[[ Given data open ]]
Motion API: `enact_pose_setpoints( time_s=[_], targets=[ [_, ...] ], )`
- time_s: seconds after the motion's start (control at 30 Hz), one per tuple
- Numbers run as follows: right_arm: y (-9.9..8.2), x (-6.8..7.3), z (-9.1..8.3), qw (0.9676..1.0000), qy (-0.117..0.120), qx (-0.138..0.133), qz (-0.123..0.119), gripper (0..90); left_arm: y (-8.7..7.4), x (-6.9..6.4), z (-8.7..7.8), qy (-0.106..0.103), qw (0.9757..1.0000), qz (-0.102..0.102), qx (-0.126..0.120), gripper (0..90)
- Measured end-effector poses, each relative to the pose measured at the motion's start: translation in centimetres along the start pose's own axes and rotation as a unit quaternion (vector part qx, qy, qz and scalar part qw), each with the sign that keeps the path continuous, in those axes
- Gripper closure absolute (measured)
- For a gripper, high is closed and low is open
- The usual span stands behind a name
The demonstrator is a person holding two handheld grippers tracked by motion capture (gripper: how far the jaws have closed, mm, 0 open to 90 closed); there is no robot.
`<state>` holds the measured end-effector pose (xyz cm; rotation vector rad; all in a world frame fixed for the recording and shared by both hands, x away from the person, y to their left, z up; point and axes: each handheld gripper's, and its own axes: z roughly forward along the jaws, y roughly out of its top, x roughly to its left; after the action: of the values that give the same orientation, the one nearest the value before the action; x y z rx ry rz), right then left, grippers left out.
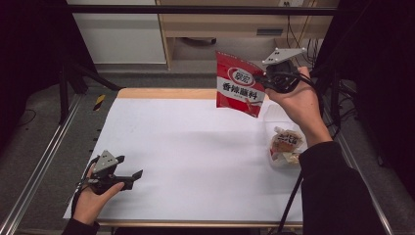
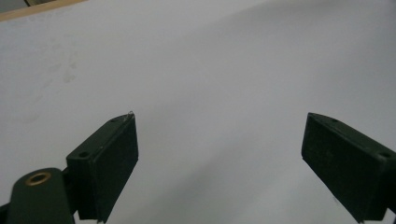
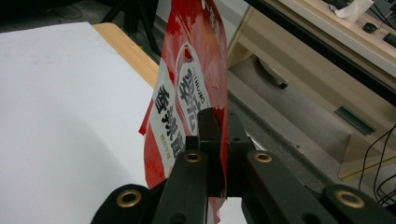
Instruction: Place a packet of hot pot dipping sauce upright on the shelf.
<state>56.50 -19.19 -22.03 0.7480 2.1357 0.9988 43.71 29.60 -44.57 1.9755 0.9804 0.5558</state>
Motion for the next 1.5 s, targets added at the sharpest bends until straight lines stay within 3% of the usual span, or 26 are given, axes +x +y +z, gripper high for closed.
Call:
enact_pose_setpoints(
  time_s=[0.3,0.67,0.87,1.5],
  targets=[
    [-0.7,-1.3,0.0,0.9998,-0.009,0.000,0.016,89.6,-0.1,0.1,0.0,0.003,1.0000,-0.001,0.001,10.8],
    [-2.2,-2.8,-1.5,0.9990,-0.026,0.001,0.036,89.7,-0.1,0.1,0.0,0.005,1.0000,0.000,0.002,10.8],
    [-3.7,-3.6,-2.4,0.9983,-0.032,0.000,0.048,89.7,0.0,0.0,0.1,0.005,0.9999,0.012,0.007,10.8],
    [-9.1,-6.5,-4.8,0.9945,-0.061,0.028,0.080,89.6,0.0,0.0,0.2,0.005,0.9998,0.014,0.010,10.8]
  ],
)
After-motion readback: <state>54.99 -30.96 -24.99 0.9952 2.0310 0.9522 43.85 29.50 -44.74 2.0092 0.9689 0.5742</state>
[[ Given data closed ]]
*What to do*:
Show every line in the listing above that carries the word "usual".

*Result of the exercise*:
- The usual span stands behind a name
Motion for the next 1.5 s, targets added at the sharpest bends until straight lines stay within 3% of the usual span, or 26 are given, axes +x +y +z, gripper high for closed.

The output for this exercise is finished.